On Optimizing Operator Fusion Plans for Large-Scale Machine Learning in SystemML
Matthias Böhm (Graz University of Technology (TU Graz))
31.1.2019, 15:00 Uhr, room T03, Dept. of Computer Sciences
Large-scale machine learning (ML) underpins many applications that profoundly transform our lives, but ML systems to execute these workloads are still in their infancy. In a first part of this talk, we give an overview of Apache SystemML as a representative ML system for declarative, large-scale ML. SystemML provides an R-like syntax and automatically compiles these high-level linear algebra programs into hybrid runtime plans of single- node, in-memory operations, and distributed operations on Spark.
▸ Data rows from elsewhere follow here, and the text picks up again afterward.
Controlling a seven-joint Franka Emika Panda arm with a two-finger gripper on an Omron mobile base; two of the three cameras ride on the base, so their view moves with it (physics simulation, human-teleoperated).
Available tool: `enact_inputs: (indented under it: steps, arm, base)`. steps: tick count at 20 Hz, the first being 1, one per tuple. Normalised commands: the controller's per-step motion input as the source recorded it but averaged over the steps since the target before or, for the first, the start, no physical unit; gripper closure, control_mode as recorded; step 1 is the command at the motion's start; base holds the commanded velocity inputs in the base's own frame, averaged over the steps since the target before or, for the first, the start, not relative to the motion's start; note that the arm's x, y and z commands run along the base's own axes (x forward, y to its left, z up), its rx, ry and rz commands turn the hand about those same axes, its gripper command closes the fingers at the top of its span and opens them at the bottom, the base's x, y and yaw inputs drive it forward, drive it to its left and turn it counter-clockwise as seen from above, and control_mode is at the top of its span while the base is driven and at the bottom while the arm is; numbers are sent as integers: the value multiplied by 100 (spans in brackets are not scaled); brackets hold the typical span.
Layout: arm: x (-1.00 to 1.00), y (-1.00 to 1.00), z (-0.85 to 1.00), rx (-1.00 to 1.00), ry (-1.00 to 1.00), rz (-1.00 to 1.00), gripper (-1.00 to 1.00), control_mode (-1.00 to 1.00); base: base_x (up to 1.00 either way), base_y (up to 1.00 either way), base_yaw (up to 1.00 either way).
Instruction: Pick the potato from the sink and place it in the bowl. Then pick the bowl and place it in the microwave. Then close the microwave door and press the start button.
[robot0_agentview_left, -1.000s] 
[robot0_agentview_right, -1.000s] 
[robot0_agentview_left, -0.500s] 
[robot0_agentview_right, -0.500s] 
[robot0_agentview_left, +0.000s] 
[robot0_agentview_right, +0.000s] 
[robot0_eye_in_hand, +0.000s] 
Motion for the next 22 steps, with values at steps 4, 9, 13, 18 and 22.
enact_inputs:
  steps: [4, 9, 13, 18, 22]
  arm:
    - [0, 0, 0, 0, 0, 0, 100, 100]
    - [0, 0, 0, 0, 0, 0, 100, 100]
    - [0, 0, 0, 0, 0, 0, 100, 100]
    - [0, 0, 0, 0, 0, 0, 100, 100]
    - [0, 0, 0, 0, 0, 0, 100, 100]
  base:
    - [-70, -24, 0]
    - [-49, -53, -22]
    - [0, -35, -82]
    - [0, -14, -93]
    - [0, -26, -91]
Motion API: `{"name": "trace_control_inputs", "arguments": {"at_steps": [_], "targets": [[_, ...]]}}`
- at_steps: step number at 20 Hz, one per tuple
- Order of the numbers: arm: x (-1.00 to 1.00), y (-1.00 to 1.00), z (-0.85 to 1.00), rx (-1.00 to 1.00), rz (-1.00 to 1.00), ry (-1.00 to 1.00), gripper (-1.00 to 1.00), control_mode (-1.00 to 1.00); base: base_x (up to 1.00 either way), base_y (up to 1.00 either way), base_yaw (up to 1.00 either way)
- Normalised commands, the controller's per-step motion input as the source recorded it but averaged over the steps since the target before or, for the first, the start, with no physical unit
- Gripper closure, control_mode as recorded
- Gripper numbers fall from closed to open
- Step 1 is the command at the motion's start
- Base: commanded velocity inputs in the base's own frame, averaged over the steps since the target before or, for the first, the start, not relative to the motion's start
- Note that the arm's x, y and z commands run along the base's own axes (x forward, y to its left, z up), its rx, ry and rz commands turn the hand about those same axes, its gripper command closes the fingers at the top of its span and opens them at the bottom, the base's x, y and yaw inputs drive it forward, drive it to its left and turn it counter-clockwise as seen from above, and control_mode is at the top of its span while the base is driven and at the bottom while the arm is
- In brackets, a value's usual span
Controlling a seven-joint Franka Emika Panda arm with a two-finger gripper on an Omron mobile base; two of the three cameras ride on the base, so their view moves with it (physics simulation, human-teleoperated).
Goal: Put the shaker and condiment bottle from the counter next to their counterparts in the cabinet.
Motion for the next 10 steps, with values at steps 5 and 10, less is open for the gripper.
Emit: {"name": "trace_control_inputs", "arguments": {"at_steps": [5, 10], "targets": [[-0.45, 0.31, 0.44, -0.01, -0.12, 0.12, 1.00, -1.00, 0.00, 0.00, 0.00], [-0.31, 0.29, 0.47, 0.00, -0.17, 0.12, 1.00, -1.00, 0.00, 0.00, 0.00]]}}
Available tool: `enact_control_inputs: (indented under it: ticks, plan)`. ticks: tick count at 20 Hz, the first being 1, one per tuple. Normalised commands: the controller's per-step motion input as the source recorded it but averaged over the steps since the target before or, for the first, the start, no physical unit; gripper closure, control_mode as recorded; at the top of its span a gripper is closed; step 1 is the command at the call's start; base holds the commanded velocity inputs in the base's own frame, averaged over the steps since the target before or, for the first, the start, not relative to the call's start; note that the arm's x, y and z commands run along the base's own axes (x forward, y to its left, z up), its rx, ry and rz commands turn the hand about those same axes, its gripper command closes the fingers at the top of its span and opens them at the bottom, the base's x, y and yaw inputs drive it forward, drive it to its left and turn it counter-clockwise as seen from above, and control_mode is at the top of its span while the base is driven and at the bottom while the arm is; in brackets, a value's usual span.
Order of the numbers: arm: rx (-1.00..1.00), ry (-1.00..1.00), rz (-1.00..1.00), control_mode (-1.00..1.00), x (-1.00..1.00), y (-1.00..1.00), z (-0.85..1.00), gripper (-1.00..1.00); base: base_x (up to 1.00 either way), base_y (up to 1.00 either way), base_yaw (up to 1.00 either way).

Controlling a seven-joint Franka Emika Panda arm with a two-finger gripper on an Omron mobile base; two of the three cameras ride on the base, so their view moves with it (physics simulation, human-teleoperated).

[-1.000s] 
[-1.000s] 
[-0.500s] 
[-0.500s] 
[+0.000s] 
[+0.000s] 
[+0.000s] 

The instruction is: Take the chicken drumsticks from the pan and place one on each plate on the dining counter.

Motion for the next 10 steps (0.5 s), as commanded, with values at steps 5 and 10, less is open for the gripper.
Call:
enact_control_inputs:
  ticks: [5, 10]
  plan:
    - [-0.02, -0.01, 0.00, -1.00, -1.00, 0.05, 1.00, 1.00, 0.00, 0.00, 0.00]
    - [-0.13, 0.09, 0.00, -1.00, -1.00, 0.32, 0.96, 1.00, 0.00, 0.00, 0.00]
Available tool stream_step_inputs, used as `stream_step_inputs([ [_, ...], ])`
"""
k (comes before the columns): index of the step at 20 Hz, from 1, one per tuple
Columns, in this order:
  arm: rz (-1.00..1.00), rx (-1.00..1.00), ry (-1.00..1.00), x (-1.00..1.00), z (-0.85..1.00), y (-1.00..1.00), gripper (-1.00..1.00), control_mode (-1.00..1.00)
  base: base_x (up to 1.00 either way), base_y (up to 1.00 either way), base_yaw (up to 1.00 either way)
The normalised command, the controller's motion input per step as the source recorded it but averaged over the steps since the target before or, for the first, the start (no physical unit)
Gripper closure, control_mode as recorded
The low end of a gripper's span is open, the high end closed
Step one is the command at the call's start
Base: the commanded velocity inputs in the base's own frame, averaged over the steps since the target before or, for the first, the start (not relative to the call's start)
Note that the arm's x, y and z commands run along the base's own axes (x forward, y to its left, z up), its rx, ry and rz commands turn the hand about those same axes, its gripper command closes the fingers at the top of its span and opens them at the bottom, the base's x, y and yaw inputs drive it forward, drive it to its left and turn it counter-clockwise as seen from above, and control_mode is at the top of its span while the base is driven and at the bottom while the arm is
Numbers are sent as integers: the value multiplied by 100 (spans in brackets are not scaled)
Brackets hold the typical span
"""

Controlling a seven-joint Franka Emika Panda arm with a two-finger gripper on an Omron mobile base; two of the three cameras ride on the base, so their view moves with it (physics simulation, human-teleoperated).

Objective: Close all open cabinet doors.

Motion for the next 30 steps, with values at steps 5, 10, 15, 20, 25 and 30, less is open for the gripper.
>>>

In a second part, we then present a selected research result on optimizing operator fusion plans. The opportunities for fused operators - in terms of fused chains of basis operators - are ubiquitous, and include fewer intermediates, scan sharing, and sparsity exploitation across operators. However, existing fusion heuristics struggle to find good plans for complex operator DAGs or hybrid plans. Therefore, we introduce an exact yet practical cost-based optimization framework for fusion plans, including techniques for candidate exploration, candidate selection, and code generation of local and distributed operations over dense, sparse, and compressed data. Finally, we share some lessons learned and ongoing work on properly supporting the entire end-to-end data science lifecycle.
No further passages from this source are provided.